Par Kaïs Ben Mrad
À l’approche de l’Aïd al-Adha, la hausse excessive des prix des moutons continue de choquer les Tunisiens, qui ne savent plus à quel saint se vouer. Cette situation est d’autant plus difficile qu’elle s’inscrit dans un contexte général de hausse des prix de la majorité des produits de base.
Bien que ce phénomène soit prévisible en raison du cumul de plusieurs facteurs économiques, structurels et conjoncturels, peu de mesures efficaces ont été mises en place pour l’anticiper. Pire encore, cette situation risque de s’aggraver au fil des années, notamment à cause de la baisse importante du cheptel ovin et bovin en Tunisie.
En effet, le cheptel ovin, selon les dernières données disponibles, est passé de 6,805 millions de têtes en 2014 à environ 4,6 millions en 2025, soit une baisse de près de 30 %. De même, le cheptel bovin a connu une forte diminution, passant d’environ 437 000 à 280 000 têtes sur la même période, soit une baisse de 35 %.
Il convient de souligner que l’élevage des bovins et des ovins est souvent complémentaire en Tunisie, de nombreux agriculteurs combinant ces deux activités dans des exploitations de petite taille. Il est également important de noter que 80 % de la production nationale est assuré par 85 % des agriculteurs disposant d’unités ne dépassant pas 10 vaches et 10 femelles ovines.
De nombreux facteurs structurels expliquent cette tendance à la baisse. Outre les années successives de sécheresse et la raréfaction des ressources hydriques, qui ont fortement affecté les terres de pâturage, on peut citer la faible productivité du secteur, le manque de soutien public aux petits éleveurs, la faible modernisation des techniques d’élevage, ainsi que le vieillissement des éleveurs et la baisse de l’attractivité de ce métier. À cela s’ajoute également la fuite du cheptel vers l’Algérie, qui accentue la pression sur l’offre locale.
À ces causes structurelles s’ajoutent des facteurs conjoncturels qui aggravent davantage la situation. La forte demande saisonnière à l’approche de l’Aïd entraîne mécaniquement une hausse des prix, dans un contexte où l’offre est déjà limitée. Cette situation est amplifiée par la spéculation et les intermédiaires (les “gacharas”), qui profitent de la pression sociale et religieuse poussant les consommateurs à acheter malgré les prix élevés, astronomiques, devrait-on dire, car certains prix donnent carrément le tournis.
Plusieurs organisations de consommateurs et experts estiment que ces intermédiaires contrôlent une grande partie du marché et imposent des marges très élevées, parfois estimées entre 400 et 500 dinars par mouton.
Selon certains calculs, un agneau vendu à environ 300 dinars à sa naissance, auquel s’ajoutent les coûts d’alimentation (environ 1 dinar par jour sur une année), ainsi que les frais de transport, de soins vétérinaires et de main-d’œuvre, ne devrait pas dépasser un prix final d’environ 1 000 dinars pour un mouton de 45 kg destiné au consommateur.

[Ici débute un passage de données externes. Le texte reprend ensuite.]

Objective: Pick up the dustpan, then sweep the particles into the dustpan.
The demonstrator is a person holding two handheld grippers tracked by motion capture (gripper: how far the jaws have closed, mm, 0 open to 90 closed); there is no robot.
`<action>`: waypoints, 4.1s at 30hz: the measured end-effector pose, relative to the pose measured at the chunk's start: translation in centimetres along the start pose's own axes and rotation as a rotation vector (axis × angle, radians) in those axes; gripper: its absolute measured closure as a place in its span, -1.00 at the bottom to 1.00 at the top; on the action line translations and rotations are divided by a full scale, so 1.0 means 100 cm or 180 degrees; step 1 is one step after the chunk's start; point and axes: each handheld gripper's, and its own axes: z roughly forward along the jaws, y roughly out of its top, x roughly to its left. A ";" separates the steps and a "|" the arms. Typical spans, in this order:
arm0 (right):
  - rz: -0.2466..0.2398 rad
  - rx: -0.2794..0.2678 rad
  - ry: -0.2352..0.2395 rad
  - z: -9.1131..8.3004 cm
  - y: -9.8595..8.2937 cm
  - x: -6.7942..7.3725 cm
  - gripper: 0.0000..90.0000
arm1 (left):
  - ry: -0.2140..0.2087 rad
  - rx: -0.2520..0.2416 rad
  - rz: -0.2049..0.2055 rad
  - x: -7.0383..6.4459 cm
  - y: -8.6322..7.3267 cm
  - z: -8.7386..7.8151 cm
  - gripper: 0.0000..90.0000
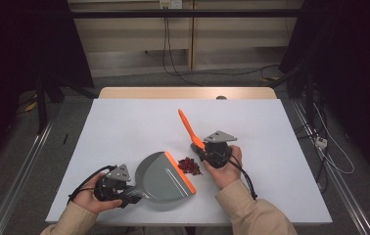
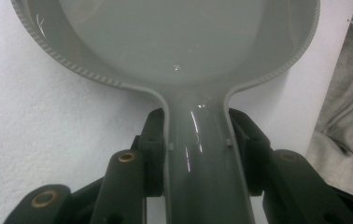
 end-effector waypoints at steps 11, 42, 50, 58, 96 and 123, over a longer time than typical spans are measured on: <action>-0.0052 0.0000 0.0001 0.000 0.000 0.005 0.58 | -0.0020 -0.0019 -0.0028 0.000 0.002 0.003 0.39; 0.0045 0.0003 0.0122 0.001 0.000 0.018 0.57 | -0.0022 -0.0017 -0.0042 0.000 0.009 0.008 0.39; 0.0049 -0.0010 0.0193 0.002 0.000 0.028 0.57 | -0.0031 0.0011 -0.0030 0.000 0.010 0.010 0.39; 0.0079 -0.0026 0.0242 0.003 0.000 0.033 0.57 | -0.0037 0.0004 -0.0072 0.000 0.011 0.011 0.39; 0.0164 -0.0187 0.0629 0.005 0.009 0.066 0.58 | -0.0065 0.0004 -0.0124 0.002 0.009 0.014 0.39; 0.0044 -0.0198 0.0261 0.012 0.003 0.030 0.58 | -0.0048 -0.0009 -0.0173 0.005 0.007 0.016 0.39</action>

Face à cette flambée des prix et au fait que les solutions en amont n’ont pas été prises à temps pour les stabiliser, notamment à travers l’importation temporaire de moutons afin d’augmenter l’offre en période de forte demande, quelques mesures demeurent encore envisageables à très court terme durant les derniers jours précédant l’Aïd.
Parmi elles figurent le renforcement du contrôle du marché pour limiter la spéculation et encadrer les marges des intermédiaires ; l’organisation de ventes encadrées par l’État via des points de ramassage et de distribution officiels afin de garantir des prix plus transparents ; ainsi que l’importation ponctuelle de carcasses de viande ovine réfrigérée, dont la distribution pourrait être assurée sur l’ensemble du territoire via les grandes et moyennes surfaces.
Face à cette situation de flambée incontrôlée, une réorganisation complète du secteur serait nécessaire dans les prochaines années. Et cela passe inévitablement par d’autres mesures structurelles, notamment la modernisation de l’élevage afin d’améliorer la productivité et de réduire les pertes ; le soutien accru aux petits éleveurs à travers des subventions et des aides au financement ; l’amélioration des fourrages et la rationalisation de l’utilisation des aliments composés ; le renforcement de l’encadrement technique ; la réforme structurelle des circuits de distribution afin de réduire le poids des intermédiaires ; la labellisation des régions productrices et des races autochtones à travers des marques à forte valeur ajoutée ; la restructuration des circuits d’abattage et la généralisation de la vente à la découpe ; et surtout l’interdiction de l’abattage des femelles ovines.